The Gradient Boosting model was chosen over the two Decision Tree models, although they all
had similar response characteristics. The Wind, Flood and Cold storms were involved in the
models, but Thunderstorm and Winter storms were not. Storms that affect people’s behavior
and keep them indoors in close proximity to others are more likely to contribute to the spread
of infectious diseases. In that light, wind storms can knock out electricity and cause severe
damage, impairing travel and normal school and business functions. Floods and cold storms
can likewise be major disruptions. On the other hand, people are accustomed to
thunderstorms and winter storms and have methods of dealing with them while not greatly
altering their normal lifestyle.
The DRG code as well as the Age Group played significant roles in the chosen model. The
interactions between these variables and the weather data are evident; certain events will
affect some groups and not others. Additionally, some of the DRGs only apply to certain Age
Groups, so the relationship is not surprising. For cold storms, the respiratory illnesses including
bronchitis, pneumonia and respiratory infections were most positively correlated with an
increase in cold storms while viral illnesses and fevers actually had a negative correlation. For
floods, viral illness and fever as well as otitis media and URI had a positive correlation with an
increase storm incidence. These relationships are built into the model, so the model had
predictive capabilities as well as general modeling capabilities if planners want to see what their
admission needs might be given certain scenarios.

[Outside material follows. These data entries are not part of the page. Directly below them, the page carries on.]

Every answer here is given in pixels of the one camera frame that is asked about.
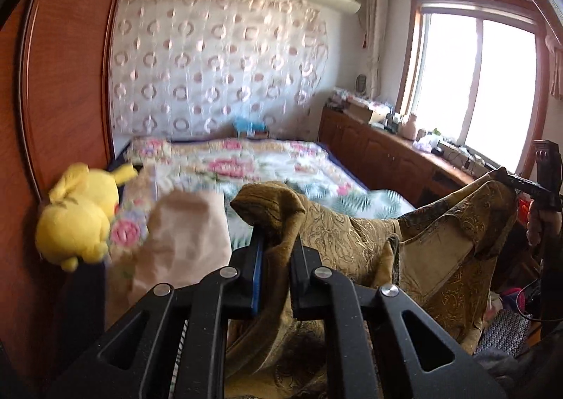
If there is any pale window curtain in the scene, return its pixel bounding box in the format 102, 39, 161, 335
364, 0, 391, 99

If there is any long wooden cabinet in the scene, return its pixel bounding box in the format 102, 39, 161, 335
317, 105, 500, 208

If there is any black white patterned cloth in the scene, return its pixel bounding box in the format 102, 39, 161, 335
473, 309, 534, 356

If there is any person's right hand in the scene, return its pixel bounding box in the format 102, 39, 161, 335
526, 199, 549, 247

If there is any wooden slatted wardrobe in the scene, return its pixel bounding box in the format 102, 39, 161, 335
0, 0, 138, 399

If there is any yellow plush toy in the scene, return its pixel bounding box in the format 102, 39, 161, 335
35, 163, 138, 272

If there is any black cable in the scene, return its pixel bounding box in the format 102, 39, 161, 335
518, 276, 547, 321

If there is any blue plastic bag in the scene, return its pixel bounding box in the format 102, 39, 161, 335
232, 116, 265, 134

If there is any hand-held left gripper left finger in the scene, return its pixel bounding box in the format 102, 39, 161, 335
57, 228, 265, 399

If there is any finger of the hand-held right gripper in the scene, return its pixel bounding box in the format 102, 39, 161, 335
500, 171, 563, 212

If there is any white plastic bag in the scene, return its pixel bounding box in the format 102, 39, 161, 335
413, 137, 441, 154

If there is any brown patterned shirt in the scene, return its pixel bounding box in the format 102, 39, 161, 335
224, 166, 520, 399

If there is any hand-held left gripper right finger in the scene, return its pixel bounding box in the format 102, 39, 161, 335
290, 234, 503, 399

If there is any beige folded garment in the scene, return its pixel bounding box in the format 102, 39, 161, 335
131, 188, 232, 296

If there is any printed fabric bundle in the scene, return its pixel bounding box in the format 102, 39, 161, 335
329, 88, 353, 108

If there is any open cardboard box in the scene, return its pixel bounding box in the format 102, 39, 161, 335
347, 100, 388, 124

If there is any sheer circle patterned curtain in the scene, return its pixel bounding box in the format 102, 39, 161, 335
110, 0, 331, 141

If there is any wooden framed window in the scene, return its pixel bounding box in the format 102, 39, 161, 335
395, 0, 551, 182

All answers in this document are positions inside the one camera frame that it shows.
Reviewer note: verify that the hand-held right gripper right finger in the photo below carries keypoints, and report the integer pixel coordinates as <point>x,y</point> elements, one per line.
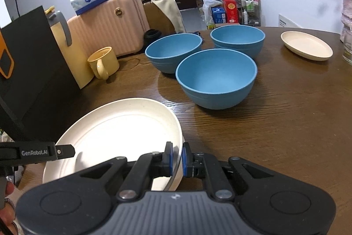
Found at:
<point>186,159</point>

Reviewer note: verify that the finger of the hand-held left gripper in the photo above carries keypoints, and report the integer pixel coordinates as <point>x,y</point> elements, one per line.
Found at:
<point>64,151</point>

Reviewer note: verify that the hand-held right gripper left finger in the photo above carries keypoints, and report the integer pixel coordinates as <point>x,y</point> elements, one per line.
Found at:
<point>170,158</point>

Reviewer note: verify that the cream plate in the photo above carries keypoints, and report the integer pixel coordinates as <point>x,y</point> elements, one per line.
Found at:
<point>305,45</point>
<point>115,130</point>

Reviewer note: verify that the blue bowl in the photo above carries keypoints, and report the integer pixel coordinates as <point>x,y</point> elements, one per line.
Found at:
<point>236,39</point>
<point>217,80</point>
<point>173,54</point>

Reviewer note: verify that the person's left hand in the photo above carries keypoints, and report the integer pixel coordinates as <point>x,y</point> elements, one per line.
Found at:
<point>8,189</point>

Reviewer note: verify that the black paper bag orange tag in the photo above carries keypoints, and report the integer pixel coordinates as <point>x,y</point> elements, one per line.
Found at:
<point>35,72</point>

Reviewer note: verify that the yellow mug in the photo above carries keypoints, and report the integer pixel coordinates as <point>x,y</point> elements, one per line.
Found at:
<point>106,61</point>

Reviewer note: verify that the thin rubber band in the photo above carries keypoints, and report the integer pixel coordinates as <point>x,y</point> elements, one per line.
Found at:
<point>139,62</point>

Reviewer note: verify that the black round container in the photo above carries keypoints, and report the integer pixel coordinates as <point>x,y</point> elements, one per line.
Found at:
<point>151,36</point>

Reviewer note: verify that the pink suitcase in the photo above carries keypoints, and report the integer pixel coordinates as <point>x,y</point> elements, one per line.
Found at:
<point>110,28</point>

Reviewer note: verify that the cardboard box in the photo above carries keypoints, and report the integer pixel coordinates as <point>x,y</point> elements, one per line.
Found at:
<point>209,26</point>

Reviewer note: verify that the brown wooden chair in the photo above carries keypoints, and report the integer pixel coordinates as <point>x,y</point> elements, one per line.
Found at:
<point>158,20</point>

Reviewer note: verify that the chair with beige cloth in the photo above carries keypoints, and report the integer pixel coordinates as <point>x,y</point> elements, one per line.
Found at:
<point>172,12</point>

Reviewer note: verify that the blue carton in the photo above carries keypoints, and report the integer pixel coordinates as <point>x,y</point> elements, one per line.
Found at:
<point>218,14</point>

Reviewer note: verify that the white bottle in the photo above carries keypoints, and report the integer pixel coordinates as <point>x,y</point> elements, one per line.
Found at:
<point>245,17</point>

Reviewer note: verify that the tall red carton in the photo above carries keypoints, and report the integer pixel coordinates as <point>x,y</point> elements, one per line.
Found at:
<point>230,10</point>

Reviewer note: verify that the white plastic bag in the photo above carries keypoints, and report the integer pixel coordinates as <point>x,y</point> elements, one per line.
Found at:
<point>209,5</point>

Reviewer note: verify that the white leaning board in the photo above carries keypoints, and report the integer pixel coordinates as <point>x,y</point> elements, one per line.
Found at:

12. Appendix A: SAS Enterprise Miner 6.2 .XML Diagram Instructions
In order to run the attached “Shootout_Team_SATURN.xml” file, open Enterprise Miner and
create a new project. In the Project Start Code, add a libname titled “shootout” with a path to
a directory containing the SAS2011_STORM dataset. Add the following 7 data sources to the
project: CALENDAR_DATA (created from Calendar.xls), DRG_LIST_DATA (created from
DRG_list.xls), SAS2011_ADMITS, SAS2011_POPULATION, SAS2011_POPULATION_2005,
SAS2011_WEATHER, SCORE_DATA. All of the datasets were provided by the SAS Shootout 2011
project. Import the Shootout_Team_SATURN.xml diagram and run all nodes.